All of lore.kernel.org
 help / color / mirror / Atom feed
* [PATCH 1/2] Introduce add_taint variant that does not print warning.
@ 2017-02-21  4:21 Mahesh J Salgaonkar
  2017-02-21  4:21 ` [PATCH 2/2] powerpc/book3s: mce: Use add_taint_no_warn() in machine_check_early() Mahesh J Salgaonkar
  0 siblings, 1 reply; 5+ messages in thread
From: Mahesh J Salgaonkar @ 2017-02-21  4:21 UTC (permalink / raw)
  To: linuxppc-dev, Linux Kernel, Michael Ellerman

From: Mahesh Salgaonkar <mahesh@linux.vnet.ibm.com>

Some interrupt handler's may not be happy to call printk and would lead to
unexpected behavior or kernel panic. e.g. machine_check_early() from MCE
handler on OPAL based system. Introduce add_taint variant that does not call
printk.

Signed-off-by: Mahesh Salgaonkar <mahesh@linux.vnet.ibm.com>
---
 include/linux/kernel.h |    1 +
 kernel/panic.c         |    6 ++++++
 2 files changed, 7 insertions(+)

diff --git a/include/linux/kernel.h b/include/linux/kernel.h
index cb09238..799943e 100644
--- a/include/linux/kernel.h
+++ b/include/linux/kernel.h
@@ -480,6 +480,7 @@ enum lockdep_ok {
 	LOCKDEP_NOW_UNRELIABLE
 };
 extern void add_taint(unsigned flag, enum lockdep_ok);
+extern void add_taint_no_warn(unsigned flag, enum lockdep_ok);
 extern int test_taint(unsigned flag);
 extern unsigned long get_taint(void);
 extern int root_mountflags;
diff --git a/kernel/panic.c b/kernel/panic.c
index 08aa88d..d344ea3 100644
--- a/kernel/panic.c
+++ b/kernel/panic.c
@@ -392,6 +392,12 @@ void add_taint(unsigned flag, enum lockdep_ok lockdep_ok)
 }
 EXPORT_SYMBOL(add_taint);
 
+void add_taint_no_warn(unsigned flag, enum lockdep_ok lockdep_ok)
+{
+	set_bit(flag, &tainted_mask);
+}
+EXPORT_SYMBOL(add_taint_no_warn);
+
 static void spin_msec(int msecs)
 {
 	int i;

^ permalink raw reply related	[flat|nested] 5+ messages in thread

* [PATCH 2/2] powerpc/book3s: mce: Use add_taint_no_warn() in machine_check_early().
  2017-02-21  4:21 [PATCH 1/2] Introduce add_taint variant that does not print warning Mahesh J Salgaonkar
@ 2017-02-21  4:21 ` Mahesh J Salgaonkar
  2017-04-11 10:35   ` Michael Ellerman
  2017-04-17 10:39   ` Daniel Axtens
  0 siblings, 2 replies; 5+ messages in thread
From: Mahesh J Salgaonkar @ 2017-02-21  4:21 UTC (permalink / raw)
  To: linuxppc-dev, Linux Kernel, Michael Ellerman

From: Mahesh Salgaonkar <mahesh@linux.vnet.ibm.com>

machine_check_early() gets called in real mode. The very first time when
add_taint() is called, it prints a warning which ends up calling opal
call (that uses OPAL_CALL wrapper) for writing it to console. If we get a
very first machine check while we are in opal we are doomed. OPAL_CALL
overwrites the PACASAVEDMSR in r13 and in this case when we are done with
MCE handling the original opal call will use this new MSR on it's way
back to opal_return. This usually leads unexpected behaviour or kernel
to panic. Instead use the add_taint_no_warn() that does not call printk.

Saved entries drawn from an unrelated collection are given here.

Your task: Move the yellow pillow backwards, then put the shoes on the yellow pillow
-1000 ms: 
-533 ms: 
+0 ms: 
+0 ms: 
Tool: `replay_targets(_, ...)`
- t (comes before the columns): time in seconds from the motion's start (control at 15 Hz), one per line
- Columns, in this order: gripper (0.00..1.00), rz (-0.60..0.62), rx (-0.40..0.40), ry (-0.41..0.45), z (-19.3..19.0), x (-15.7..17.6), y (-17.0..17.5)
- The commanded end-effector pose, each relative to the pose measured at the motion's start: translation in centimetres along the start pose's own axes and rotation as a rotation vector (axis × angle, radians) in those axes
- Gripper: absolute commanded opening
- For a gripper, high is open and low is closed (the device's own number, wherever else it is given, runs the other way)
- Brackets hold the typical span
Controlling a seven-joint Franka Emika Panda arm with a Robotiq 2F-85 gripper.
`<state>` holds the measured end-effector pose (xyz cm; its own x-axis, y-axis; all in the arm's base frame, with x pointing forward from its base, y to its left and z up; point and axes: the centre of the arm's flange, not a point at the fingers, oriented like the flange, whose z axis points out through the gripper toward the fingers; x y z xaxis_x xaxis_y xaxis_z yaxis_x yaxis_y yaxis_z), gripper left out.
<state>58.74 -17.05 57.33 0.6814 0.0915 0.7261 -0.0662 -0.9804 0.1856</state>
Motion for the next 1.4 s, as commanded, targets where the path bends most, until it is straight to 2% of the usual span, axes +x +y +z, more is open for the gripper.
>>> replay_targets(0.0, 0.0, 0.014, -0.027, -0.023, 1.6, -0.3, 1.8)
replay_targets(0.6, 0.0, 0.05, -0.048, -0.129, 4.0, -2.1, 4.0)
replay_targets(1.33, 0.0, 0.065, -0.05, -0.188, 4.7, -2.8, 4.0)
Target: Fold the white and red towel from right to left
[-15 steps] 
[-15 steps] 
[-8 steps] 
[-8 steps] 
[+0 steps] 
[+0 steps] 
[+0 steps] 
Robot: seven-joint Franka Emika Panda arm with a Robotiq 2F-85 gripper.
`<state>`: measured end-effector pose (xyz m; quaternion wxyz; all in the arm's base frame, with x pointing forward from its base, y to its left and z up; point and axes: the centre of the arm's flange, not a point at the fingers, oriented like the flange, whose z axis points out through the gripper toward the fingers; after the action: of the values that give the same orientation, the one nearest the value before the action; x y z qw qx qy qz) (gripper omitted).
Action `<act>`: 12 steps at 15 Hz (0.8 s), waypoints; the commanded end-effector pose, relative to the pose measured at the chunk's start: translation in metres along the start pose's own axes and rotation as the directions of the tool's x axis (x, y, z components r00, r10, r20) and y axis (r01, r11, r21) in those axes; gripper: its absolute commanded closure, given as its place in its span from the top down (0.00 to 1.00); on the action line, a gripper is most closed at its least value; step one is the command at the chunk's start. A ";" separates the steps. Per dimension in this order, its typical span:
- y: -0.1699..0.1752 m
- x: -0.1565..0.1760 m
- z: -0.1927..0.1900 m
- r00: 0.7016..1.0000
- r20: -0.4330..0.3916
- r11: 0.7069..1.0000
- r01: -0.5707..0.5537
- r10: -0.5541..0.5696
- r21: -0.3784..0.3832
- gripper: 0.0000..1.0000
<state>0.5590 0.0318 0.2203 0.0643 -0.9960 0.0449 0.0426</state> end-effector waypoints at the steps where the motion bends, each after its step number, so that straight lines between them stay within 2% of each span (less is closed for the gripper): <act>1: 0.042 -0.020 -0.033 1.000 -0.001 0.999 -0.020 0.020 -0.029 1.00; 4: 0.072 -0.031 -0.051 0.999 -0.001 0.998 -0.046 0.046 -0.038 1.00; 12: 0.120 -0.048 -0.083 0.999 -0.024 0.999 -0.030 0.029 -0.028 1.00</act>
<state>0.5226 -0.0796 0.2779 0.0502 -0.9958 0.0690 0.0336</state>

This is broken with current FW level. We got lucky so far for not getting
very first MCE hit while in OPAL. But easily reproducible on Mambo.
This should go to stable as well alongwith patch 1/2.

Fixes: 27ea2c420cad powerpc: Set the correct kernel taint on machine check errors.
Signed-off-by: Mahesh Salgaonkar <mahesh@linux.vnet.ibm.com>
---
 arch/powerpc/kernel/traps.c |    2 +-
 1 file changed, 1 insertion(+), 1 deletion(-)

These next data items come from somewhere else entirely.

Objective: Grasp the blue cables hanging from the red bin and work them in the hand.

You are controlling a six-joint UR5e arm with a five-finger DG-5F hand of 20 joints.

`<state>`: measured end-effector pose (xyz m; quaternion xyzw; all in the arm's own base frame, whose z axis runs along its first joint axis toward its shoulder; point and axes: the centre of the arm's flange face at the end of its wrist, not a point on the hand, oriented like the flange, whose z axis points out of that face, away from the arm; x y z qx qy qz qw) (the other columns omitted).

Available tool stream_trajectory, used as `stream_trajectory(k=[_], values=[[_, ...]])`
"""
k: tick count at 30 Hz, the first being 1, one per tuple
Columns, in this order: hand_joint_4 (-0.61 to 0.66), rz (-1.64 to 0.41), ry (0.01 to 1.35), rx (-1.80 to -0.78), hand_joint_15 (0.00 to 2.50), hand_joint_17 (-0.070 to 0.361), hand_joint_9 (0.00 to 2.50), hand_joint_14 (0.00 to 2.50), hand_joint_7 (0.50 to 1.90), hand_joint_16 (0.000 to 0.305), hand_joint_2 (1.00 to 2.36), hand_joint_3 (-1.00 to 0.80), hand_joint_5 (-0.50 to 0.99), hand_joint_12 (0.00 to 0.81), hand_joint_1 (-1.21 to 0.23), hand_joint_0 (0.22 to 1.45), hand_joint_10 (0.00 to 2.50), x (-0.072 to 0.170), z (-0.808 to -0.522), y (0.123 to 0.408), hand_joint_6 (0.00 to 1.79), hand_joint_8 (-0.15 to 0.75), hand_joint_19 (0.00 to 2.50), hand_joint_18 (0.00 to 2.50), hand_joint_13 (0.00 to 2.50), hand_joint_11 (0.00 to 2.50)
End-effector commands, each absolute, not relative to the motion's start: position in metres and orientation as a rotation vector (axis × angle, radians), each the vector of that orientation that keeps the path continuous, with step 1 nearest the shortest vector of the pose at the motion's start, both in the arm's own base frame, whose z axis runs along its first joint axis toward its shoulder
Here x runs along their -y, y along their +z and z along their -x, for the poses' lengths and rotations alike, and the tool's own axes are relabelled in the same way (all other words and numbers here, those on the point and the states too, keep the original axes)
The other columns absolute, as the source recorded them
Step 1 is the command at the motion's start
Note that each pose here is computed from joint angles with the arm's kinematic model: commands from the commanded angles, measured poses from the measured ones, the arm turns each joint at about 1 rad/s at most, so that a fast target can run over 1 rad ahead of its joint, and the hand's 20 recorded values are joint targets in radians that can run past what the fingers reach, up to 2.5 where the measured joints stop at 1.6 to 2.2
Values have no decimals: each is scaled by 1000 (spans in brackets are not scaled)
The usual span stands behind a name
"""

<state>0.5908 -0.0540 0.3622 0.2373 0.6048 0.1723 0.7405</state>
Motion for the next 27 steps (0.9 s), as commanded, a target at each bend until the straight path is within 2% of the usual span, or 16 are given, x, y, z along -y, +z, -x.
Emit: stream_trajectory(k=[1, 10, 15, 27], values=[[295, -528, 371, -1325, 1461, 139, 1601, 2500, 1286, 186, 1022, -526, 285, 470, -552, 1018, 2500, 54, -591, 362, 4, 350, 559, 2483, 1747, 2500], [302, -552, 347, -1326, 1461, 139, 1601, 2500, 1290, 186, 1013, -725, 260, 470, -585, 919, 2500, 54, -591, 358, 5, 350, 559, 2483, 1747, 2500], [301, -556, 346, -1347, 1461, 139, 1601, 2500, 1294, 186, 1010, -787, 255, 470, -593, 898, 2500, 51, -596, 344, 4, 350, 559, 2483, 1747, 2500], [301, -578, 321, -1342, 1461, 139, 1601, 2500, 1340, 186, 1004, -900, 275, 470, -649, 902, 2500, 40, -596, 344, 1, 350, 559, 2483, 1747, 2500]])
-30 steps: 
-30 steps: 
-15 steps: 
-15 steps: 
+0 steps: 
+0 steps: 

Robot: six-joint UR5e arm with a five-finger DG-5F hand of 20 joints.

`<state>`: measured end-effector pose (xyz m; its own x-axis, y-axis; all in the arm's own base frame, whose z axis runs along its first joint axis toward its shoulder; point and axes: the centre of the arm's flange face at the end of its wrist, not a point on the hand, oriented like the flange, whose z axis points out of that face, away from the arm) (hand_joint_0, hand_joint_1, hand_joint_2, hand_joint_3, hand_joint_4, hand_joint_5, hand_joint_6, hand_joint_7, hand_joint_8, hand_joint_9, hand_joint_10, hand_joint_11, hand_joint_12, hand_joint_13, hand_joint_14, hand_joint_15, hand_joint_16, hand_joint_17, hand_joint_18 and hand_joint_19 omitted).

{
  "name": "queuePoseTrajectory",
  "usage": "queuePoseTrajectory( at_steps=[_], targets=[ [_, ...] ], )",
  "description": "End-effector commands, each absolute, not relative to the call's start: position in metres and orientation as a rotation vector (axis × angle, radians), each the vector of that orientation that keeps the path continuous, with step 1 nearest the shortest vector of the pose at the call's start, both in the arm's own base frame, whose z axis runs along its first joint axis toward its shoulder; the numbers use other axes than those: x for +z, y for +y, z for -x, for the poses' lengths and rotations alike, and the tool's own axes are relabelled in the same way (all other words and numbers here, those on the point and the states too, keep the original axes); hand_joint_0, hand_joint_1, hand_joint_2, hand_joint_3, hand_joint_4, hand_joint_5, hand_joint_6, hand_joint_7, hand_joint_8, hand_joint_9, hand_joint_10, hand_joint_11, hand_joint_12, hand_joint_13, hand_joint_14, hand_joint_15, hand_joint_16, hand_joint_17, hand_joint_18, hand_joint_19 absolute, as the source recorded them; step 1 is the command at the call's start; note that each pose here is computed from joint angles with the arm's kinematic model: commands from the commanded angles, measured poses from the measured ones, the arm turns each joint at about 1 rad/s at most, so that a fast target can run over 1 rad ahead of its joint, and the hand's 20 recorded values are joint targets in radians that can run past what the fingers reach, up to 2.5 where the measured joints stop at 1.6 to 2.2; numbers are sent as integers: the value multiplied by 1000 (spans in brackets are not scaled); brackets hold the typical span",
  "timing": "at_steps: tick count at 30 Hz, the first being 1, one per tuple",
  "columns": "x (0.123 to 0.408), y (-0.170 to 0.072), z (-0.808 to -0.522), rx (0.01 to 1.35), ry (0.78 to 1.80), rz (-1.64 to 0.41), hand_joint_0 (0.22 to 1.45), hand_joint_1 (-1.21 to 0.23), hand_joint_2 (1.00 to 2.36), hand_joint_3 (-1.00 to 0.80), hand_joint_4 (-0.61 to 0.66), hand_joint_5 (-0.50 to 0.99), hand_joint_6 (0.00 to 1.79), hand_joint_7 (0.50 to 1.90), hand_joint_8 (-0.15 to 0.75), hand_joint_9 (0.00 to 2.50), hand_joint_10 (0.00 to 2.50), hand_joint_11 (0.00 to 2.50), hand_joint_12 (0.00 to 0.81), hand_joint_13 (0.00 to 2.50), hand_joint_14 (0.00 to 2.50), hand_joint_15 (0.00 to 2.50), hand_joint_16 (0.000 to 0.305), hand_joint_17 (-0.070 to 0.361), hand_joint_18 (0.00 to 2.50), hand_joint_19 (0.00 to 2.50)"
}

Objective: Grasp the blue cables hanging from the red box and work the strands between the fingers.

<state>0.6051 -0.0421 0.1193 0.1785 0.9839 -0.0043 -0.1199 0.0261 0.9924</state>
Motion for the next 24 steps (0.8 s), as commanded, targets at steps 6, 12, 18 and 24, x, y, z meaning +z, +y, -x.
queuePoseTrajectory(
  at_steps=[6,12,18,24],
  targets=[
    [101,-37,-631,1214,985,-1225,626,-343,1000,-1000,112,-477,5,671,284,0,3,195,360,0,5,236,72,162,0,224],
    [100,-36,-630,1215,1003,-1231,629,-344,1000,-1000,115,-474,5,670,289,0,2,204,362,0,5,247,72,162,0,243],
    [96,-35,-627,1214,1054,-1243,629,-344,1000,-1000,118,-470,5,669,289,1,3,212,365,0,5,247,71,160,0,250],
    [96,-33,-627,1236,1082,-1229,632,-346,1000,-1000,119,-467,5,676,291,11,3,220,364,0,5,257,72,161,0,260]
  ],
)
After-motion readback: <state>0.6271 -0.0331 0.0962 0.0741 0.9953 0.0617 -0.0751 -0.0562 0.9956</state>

diff --git a/arch/powerpc/kernel/traps.c b/arch/powerpc/kernel/traps.c
index 62b587f..4a048dc 100644
--- a/arch/powerpc/kernel/traps.c
+++ b/arch/powerpc/kernel/traps.c
@@ -306,7 +306,7 @@ long machine_check_early(struct pt_regs *regs)
 
 	__this_cpu_inc(irq_stat.mce_exceptions);
 
-	add_taint(TAINT_MACHINE_CHECK, LOCKDEP_NOW_UNRELIABLE);
+	add_taint_no_warn(TAINT_MACHINE_CHECK, LOCKDEP_NOW_UNRELIABLE);
 
 	/*
 	 * See if platform is capable of handling machine check. (e.g. PowerNV

^ permalink raw reply related	[flat|nested] 5+ messages in thread

* Re: [PATCH 2/2] powerpc/book3s: mce: Use add_taint_no_warn() in machine_check_early().
  2017-02-21  4:21 ` [PATCH 2/2] powerpc/book3s: mce: Use add_taint_no_warn() in machine_check_early() Mahesh J Salgaonkar
@ 2017-04-11 10:35   ` Michael Ellerman
  2017-04-17 10:39   ` Daniel Axtens
  1 sibling, 0 replies; 5+ messages in thread
From: Michael Ellerman @ 2017-04-11 10:35 UTC (permalink / raw)
  To: Mahesh J Salgaonkar, linuxppc-dev, Linux Kernel

Mahesh J Salgaonkar <mahesh@linux.vnet.ibm.com> writes:

> From: Mahesh Salgaonkar <mahesh@linux.vnet.ibm.com>
>
> machine_check_early() gets called in real mode. The very first time when
> add_taint() is called, it prints a warning which ends up calling opal
> call (that uses OPAL_CALL wrapper) for writing it to console. If we get a
> very first machine check while we are in opal we are doomed. OPAL_CALL
> overwrites the PACASAVEDMSR in r13 and in this case when we are done with
> MCE handling the original opal call will use this new MSR on it's way
> back to opal_return. This usually leads unexpected behaviour or kernel
> to panic. Instead use the add_taint_no_warn() that does not call printk.
>
> This is broken with current FW level. We got lucky so far for not getting
> very first MCE hit while in OPAL. But easily reproducible on Mambo.
> This should go to stable as well alongwith patch 1/2.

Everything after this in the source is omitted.